Alex Proyas had a neat idea, but he didn't think it through very well. I'm not the kind of guy who usually watches these movies and points out all the things that don't make sense (hell, the implausibility of Nemo's ship in
League
navigating the canals of Venice didn't occur to me during the movie), but I had a lot of questions with this one. And it tries to delve into the age-old question of what makes us human, but doesn't really break much new ground, especially when the basic tenets of the "experiment" are so confusing. Also, when your villains can fucking
alter reality,
I have a hard time believing they'd be helpless if their damn coat got stuck on something or they'd just watch their prey get away in a car.
Still, it of course has a nice production design, and Neil Gaiman really likes it. Plus, Jennifer Connelly is gorgeous like a thing that is gorgeous.

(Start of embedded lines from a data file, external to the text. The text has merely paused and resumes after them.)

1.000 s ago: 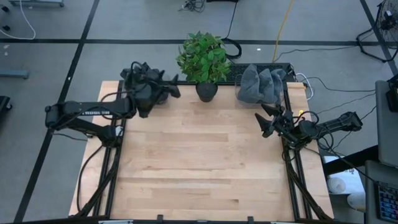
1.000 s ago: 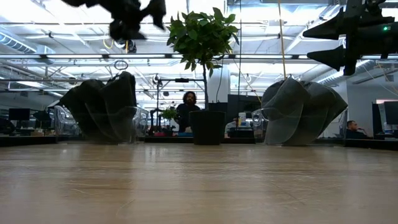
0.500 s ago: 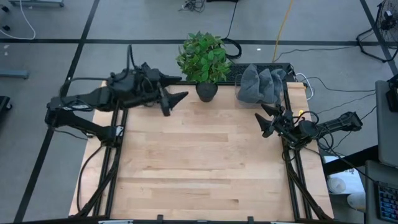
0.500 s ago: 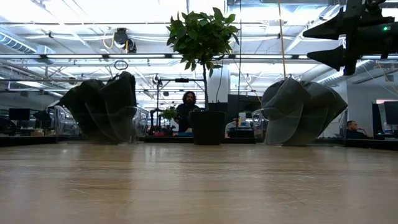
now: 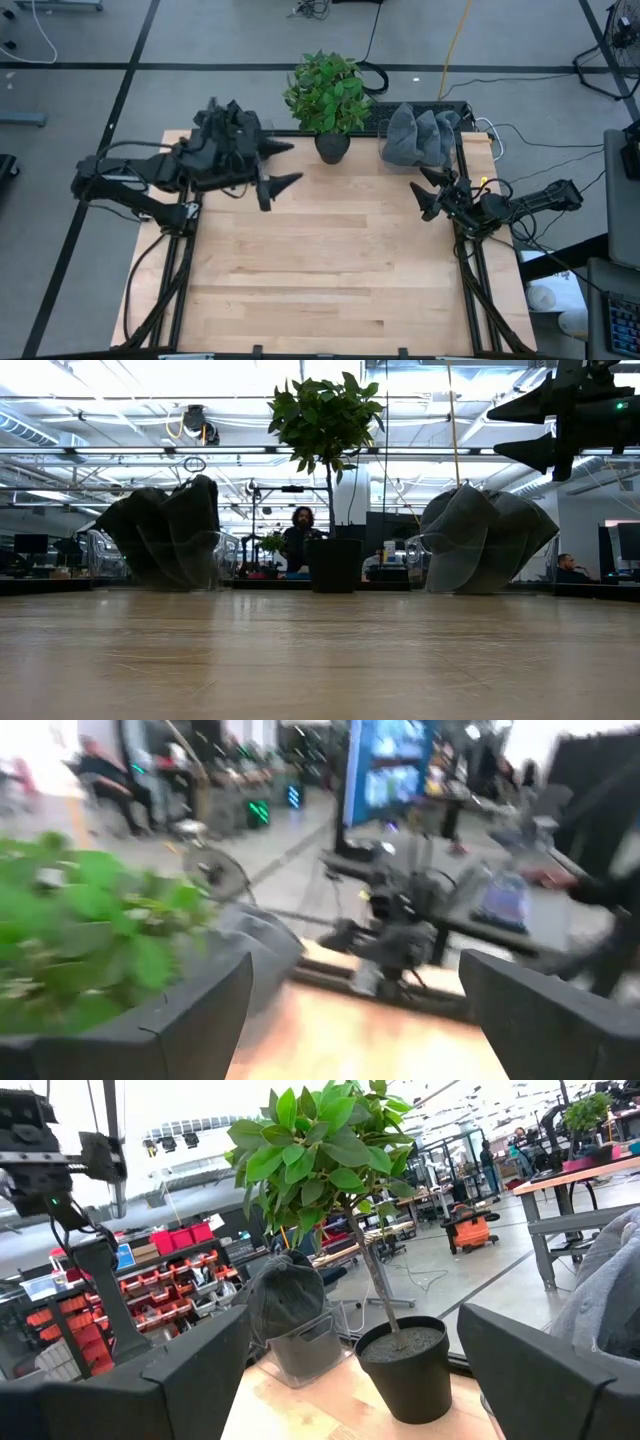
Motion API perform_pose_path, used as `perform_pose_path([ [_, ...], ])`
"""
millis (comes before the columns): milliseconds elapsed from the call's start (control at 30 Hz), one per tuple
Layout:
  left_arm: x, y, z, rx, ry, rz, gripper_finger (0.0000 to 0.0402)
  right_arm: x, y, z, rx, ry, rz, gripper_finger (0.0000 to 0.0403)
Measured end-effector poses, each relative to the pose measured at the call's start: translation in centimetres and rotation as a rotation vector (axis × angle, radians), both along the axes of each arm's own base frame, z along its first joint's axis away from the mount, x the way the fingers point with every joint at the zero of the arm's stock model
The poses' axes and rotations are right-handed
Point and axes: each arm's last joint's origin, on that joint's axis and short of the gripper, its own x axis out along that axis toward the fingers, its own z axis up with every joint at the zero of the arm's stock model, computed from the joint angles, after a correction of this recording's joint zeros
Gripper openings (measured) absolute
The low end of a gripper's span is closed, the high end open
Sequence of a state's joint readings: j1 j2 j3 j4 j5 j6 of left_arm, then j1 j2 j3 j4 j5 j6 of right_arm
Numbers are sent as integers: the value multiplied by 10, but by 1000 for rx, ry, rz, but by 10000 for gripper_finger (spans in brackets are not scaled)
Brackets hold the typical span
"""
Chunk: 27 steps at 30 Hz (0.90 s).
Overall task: Pick & Place hat
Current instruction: Return to Home Position
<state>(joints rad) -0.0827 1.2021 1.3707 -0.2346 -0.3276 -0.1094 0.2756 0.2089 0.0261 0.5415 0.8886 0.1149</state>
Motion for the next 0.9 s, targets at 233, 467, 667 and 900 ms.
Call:
perform_pose_path([
  [233,-30,5,-42,95,-57,72,367,0,0,0,0,0,0,343],
  [467,-72,9,-86,118,-94,78,356,0,0,0,0,0,0,345],
  [667,-104,11,-119,114,-106,70,363,0,0,0,0,0,0,345],
  [900,-127,13,-173,98,-146,72,364,0,0,0,0,0,0,343],
])
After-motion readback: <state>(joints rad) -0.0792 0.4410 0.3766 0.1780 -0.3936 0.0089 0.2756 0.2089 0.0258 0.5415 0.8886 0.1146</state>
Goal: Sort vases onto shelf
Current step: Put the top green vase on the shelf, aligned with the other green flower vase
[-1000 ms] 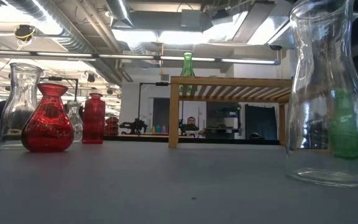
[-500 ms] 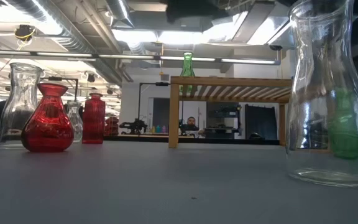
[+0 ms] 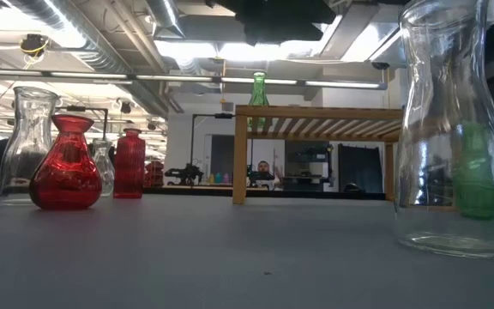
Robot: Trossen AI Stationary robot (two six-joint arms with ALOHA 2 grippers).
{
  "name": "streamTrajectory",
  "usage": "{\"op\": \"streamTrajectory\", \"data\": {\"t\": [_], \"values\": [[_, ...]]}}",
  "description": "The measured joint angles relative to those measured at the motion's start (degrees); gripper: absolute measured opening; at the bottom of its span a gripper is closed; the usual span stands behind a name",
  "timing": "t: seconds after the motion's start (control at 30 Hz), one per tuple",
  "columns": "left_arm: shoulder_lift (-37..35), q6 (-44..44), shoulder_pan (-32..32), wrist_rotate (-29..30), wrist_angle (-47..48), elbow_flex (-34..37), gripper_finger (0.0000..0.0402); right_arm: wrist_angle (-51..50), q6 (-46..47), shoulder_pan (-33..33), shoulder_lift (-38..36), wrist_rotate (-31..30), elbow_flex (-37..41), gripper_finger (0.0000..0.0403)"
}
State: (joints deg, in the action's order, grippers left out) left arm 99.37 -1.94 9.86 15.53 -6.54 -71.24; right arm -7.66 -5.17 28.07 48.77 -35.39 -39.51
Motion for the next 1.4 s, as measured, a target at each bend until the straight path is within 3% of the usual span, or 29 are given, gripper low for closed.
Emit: {"op": "streamTrajectory", "data": {"t": [0.1, 0.27, 0.47, 0.73, 0.93, 1.2, 1.3, 1.4], "values": [[0.0, -1.72, 1.14, -2.2, 0.24, 0.02, 0.0215, -10.08, 7.52, 1.15, 1.16, 0.46, -4.92, 0.0], [-0.23, -4.66, 2.54, -10.98, -0.96, 1.51, 0.0215, -24.43, 19.0, 1.53, 2.95, 1.98, -11.84, 0.0], [-3.09, -4.04, 3.14, -12.27, -4.56, 8.44, 0.0215, -35.06, 23.31, 1.53, 6.5, 5.16, -18.8, 0.0], [-9.87, -2.43, 3.82, -13.52, -37.75, 27.99, 0.0215, -51.02, 36.85, 1.23, 10.05, 3.35, -25.36, 0.0004], [-10.67, 0.47, 2.73, -11.66, -54.82, 37.15, 0.0215, -62.17, 48.43, -1.14, 10.2, 7.35, -25.8, 0.0055], [-10.64, 1.87, 2.26, -8.36, -55.29, 38.07, 0.0215, -72.49, 54.57, -4.97, 10.45, 26.28, -25.46, 0.0151], [-10.64, 1.88, 2.26, -8.5, -55.26, 38.07, 0.0215, -73.69, 54.55, -4.85, 10.43, 28.82, -25.46, 0.0169], [-10.64, 1.88, 2.26, -8.54, -55.07, 38.07, 0.0215, -73.01, 54.64, -4.83, 10.45, 27.66, -25.46, 0.0174]]}}
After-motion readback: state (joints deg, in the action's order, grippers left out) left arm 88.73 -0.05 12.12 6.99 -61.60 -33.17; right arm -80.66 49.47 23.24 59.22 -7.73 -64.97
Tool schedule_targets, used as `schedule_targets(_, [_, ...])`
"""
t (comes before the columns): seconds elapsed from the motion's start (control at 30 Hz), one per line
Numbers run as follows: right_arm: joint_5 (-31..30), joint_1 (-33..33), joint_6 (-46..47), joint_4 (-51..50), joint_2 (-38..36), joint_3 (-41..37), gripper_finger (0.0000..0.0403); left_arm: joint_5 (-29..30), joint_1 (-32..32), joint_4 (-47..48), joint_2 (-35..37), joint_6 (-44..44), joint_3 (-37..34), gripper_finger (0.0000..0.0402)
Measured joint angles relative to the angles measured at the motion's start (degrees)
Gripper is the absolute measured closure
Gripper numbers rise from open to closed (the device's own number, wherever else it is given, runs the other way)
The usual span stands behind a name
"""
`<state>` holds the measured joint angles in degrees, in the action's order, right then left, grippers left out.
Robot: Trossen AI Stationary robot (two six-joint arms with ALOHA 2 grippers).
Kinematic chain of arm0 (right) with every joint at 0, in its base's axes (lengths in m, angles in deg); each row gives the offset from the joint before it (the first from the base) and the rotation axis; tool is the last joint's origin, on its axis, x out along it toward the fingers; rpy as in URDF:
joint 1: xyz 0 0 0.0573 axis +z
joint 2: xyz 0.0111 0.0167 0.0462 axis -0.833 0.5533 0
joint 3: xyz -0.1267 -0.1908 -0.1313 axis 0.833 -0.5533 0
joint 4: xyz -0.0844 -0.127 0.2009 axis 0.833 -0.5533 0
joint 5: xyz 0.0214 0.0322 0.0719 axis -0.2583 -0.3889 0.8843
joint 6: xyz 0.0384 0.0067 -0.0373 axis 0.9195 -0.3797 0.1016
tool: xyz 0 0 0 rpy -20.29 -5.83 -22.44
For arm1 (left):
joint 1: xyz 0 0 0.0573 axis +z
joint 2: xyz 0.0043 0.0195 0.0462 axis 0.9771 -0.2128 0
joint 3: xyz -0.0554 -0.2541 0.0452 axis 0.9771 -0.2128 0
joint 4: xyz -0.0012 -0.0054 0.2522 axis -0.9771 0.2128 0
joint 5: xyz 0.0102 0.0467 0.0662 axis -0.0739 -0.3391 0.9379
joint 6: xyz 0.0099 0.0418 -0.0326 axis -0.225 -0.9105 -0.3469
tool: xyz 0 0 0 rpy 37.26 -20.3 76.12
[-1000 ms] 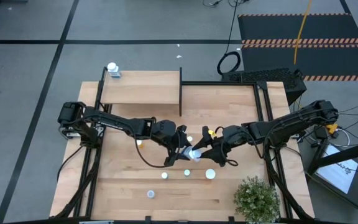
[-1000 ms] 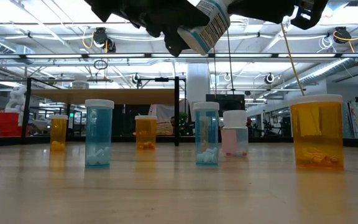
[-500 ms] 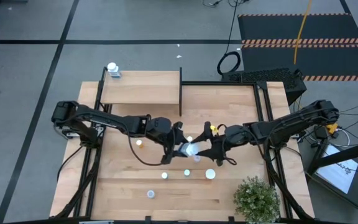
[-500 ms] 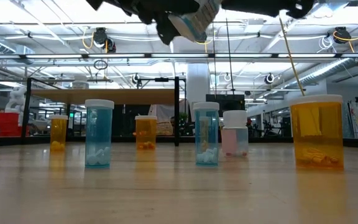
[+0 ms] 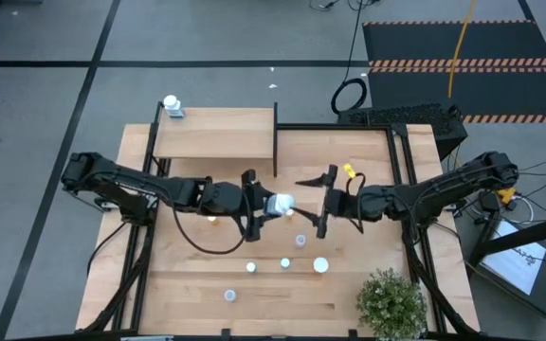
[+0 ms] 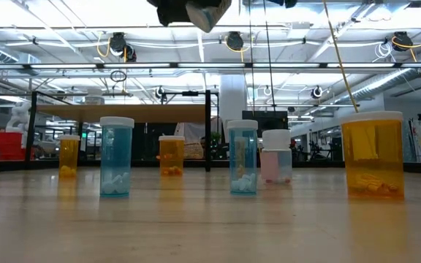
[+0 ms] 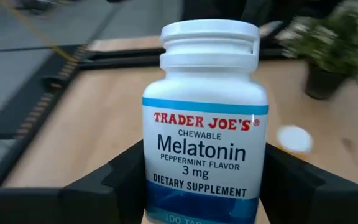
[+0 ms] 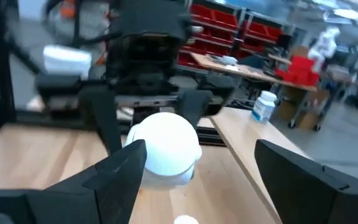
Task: Pick and place medicine bottles onto shelf by color
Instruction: Put the white pill bottle on the shelf aligned with the other white pill bottle
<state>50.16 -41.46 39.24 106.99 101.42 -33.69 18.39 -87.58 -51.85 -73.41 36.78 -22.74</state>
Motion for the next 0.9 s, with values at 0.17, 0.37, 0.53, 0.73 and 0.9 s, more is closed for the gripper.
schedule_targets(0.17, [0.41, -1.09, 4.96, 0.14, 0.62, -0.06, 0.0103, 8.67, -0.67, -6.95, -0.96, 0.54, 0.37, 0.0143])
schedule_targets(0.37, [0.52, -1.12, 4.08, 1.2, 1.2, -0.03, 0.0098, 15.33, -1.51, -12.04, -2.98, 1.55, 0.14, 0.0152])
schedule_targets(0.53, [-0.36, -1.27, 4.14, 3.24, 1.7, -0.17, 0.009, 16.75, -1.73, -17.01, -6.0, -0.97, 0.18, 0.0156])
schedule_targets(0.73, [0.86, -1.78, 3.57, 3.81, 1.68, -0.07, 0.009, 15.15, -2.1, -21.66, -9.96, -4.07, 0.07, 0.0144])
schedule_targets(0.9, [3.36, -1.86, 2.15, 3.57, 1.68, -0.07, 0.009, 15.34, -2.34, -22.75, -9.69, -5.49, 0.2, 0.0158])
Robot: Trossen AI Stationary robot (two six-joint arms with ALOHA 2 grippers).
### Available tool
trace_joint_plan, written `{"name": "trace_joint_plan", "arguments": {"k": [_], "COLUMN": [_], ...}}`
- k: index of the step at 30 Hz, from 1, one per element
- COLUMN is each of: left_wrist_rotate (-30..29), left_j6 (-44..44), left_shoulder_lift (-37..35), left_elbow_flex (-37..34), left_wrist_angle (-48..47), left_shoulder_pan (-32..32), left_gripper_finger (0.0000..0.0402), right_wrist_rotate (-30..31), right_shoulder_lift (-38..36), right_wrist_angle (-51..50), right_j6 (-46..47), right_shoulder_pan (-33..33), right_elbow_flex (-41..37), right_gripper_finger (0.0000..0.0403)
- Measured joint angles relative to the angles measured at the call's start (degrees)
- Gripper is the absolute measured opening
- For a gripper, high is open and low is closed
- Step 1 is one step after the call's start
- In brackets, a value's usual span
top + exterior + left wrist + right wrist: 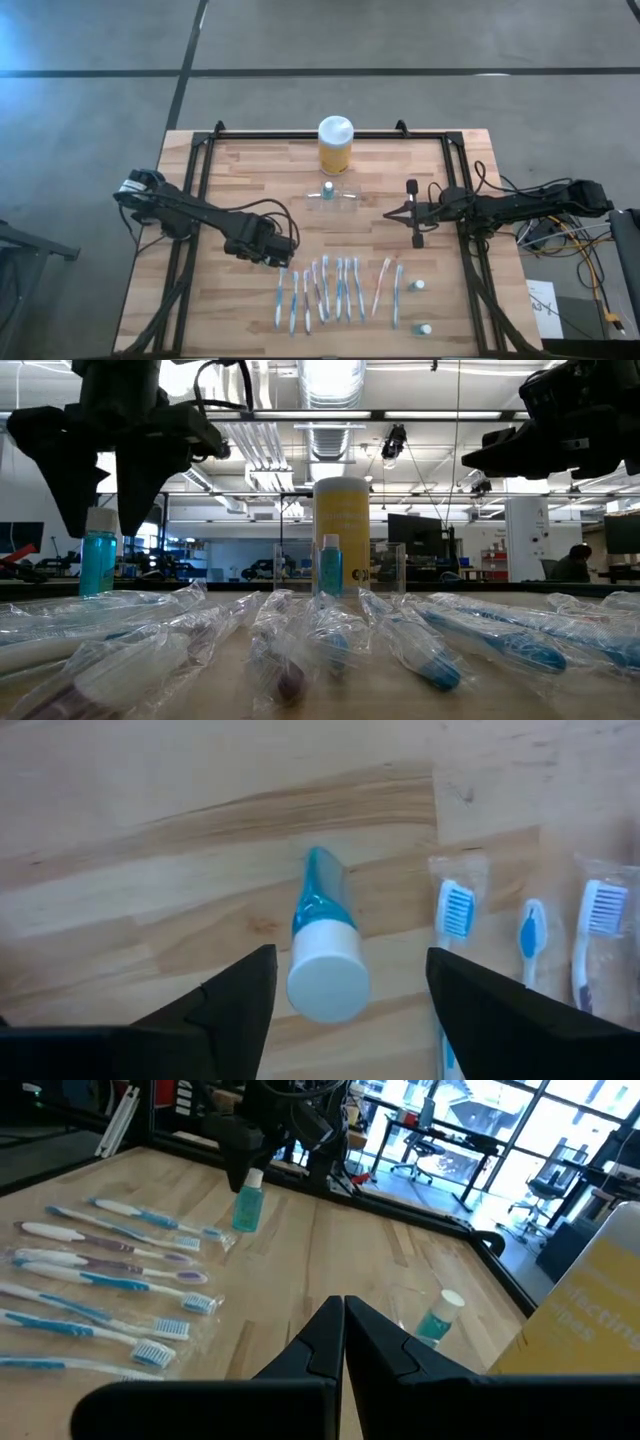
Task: Pick & Place toothbrushing station
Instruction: Put the blue mouthwash into the transparent organizer
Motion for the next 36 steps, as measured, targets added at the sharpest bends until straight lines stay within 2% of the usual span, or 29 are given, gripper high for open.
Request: {"name": "trace_joint_plan", "arguments": {"k": [6, 20, 36], "left_wrist_rotate": [0.0, 1.0, -0.7], "left_j6": [0.2, 0.6, 2.2], "left_shoulder_lift": [0.0, 0.0, 0.0], "left_elbow_flex": [0.0, 0.0, -0.8], "left_wrist_angle": [0.0, 0.0, -0.1], "left_shoulder_pan": [0.1, 0.1, -0.3], "left_gripper_finger": [0.0238, 0.0130, 0.0085], "right_wrist_rotate": [0.0, 0.0, 0.0], "right_shoulder_lift": [0.0, 0.0, 0.0], "right_wrist_angle": [0.0, 0.0, 0.0], "right_j6": [-0.2, -0.2, 0.0], "right_shoulder_pan": [0.0, 0.0, 0.0], "right_elbow_flex": [0.0, 0.0, 0.0], "right_gripper_finger": [0.0008, 0.0008, 0.0008]}}
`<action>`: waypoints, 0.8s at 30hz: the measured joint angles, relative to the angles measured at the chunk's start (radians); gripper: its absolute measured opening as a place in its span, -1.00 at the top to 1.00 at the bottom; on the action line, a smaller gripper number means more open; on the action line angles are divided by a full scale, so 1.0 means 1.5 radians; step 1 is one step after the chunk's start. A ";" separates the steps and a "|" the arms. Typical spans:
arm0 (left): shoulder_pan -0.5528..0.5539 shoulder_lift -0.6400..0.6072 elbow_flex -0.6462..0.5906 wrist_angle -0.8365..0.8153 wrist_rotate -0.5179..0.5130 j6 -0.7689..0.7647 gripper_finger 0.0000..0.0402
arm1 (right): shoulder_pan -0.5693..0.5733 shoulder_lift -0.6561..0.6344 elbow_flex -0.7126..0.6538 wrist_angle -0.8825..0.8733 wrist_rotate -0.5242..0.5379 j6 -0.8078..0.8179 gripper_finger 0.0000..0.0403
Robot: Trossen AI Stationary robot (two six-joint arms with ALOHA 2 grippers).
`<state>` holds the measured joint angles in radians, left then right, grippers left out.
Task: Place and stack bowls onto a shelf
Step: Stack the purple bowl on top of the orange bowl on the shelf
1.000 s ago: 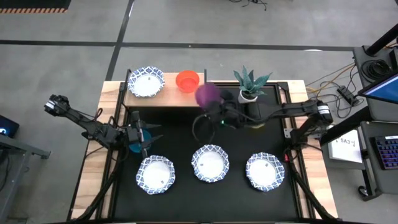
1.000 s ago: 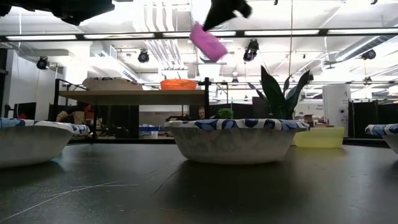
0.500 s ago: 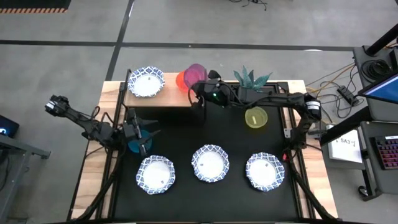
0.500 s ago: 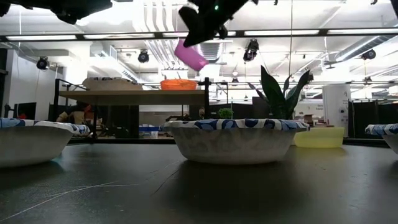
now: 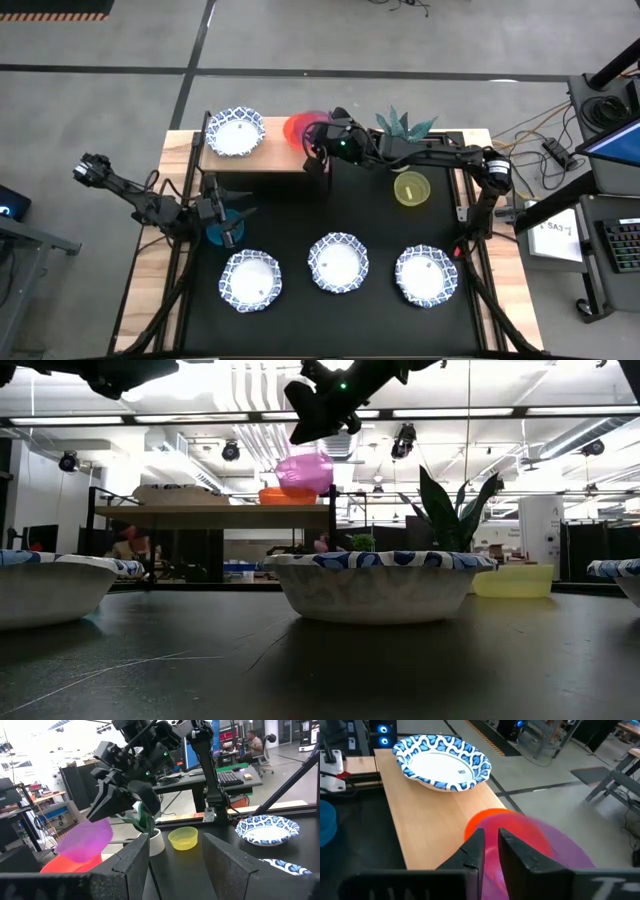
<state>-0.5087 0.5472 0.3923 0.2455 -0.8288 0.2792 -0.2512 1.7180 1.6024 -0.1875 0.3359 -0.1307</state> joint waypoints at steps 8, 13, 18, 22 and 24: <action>0.000 0.000 0.000 0.000 0.000 0.000 0.18 | 0.000 0.000 0.000 0.000 0.000 0.000 0.65; 0.000 0.000 0.000 0.000 0.000 0.000 0.18 | 0.001 0.000 0.000 0.000 -0.005 0.000 0.63; 0.000 0.000 0.000 0.000 0.000 0.000 0.18 | -0.002 0.000 0.000 0.000 -0.022 0.005 0.74; 0.000 0.000 0.000 0.000 0.000 0.000 0.18 | -0.003 0.000 0.000 0.001 -0.022 0.003 0.87; 0.000 0.000 0.000 0.000 0.000 0.000 0.18 | -0.003 0.001 0.000 0.006 -0.022 0.000 0.92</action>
<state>-0.5087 0.5472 0.3923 0.2455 -0.8288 0.2791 -0.2562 1.7191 1.6024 -0.1787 0.3027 -0.1310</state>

For 'way too real for comfort' serial killer fare, I recommend "Minus Man" with Owen Wilson and Janeane Garafolo (no kidding!). It is the creepideepiest in its plausibility. So disturbing.
I saw the Bourne Supremacy this weekend. (By the way, a little PSA: when you show up to a film on its opening night five-ten minutes before showtime, the best seats in the house are not, in fact, unoccupied. Please quit asking. Thank you.) The handheld camera & the editing was a little bit much at times, but I liked it nonetheless. I just rolled with the almost impressionistic scenes. (Bob couldn't stand the camerawork.) I would advise people planning to see it to sit way back.
This is the kind of movie that really revs my engine, so YMMV.
I'm with Bon Bon. Most of the time, I LIKED the hand-held stuff. Instead of sitting back and admiring the slick storytelling and effects, as one usually does with thrillers, I found I got genuinely caught up and anxious. Maybe 20% less of it and I would have been even happier, though.
Joan Allen kicked ass and looked beautiful.
The hand held work and the editing only took me out of the movie in the Moscow car chase. I found I could forgive the rest because it worked so well in the close quarters fight with the other treadstone assassin. Joan Allen is a godess. Hell, even Damon improved.
That close-up fight was amazing. It's cool to see, in that kind of movie,
a physical fight between two equals. I mean, the whole point of the thing is that Bourne is the most kickass spy ever or whatever, so really only someone else in the same program could even compete. Although I did keep waiting for them to bust through the windows.
I just liked the found-object nature of all of the fight scenes. Like, here is a hair dryer, a raw chicken, and some marbles. Go!
Bourne is like the MacGyver of fighting. Also,
he was kicking Celeborn's ass!
I will admit part of the fun of the movie was just watching all those pretty people do exciting things. It could have made 60% less sense and I probably still would have enjoyed it.
I like what they're saying about Batman Begins -- because yes! Batman does not have superpowers. Catwoman is NOT part cat etc.
I love the MacGuyver aspect as well-- a nice tight way of showing how well-trained he is. In the first movie, where someone might lift a fire extinguisher, he took the emergency map of the building off the wall of the embassy. I'd never seen that before, and it was neat.
I also liked the way
Franka Potente floated away.
Since the movie was so grittily grounded the rest of the time, it stood out as something unreal.
Also, you were always following Bourne-- you could never see ahead to what he would do. It was tense.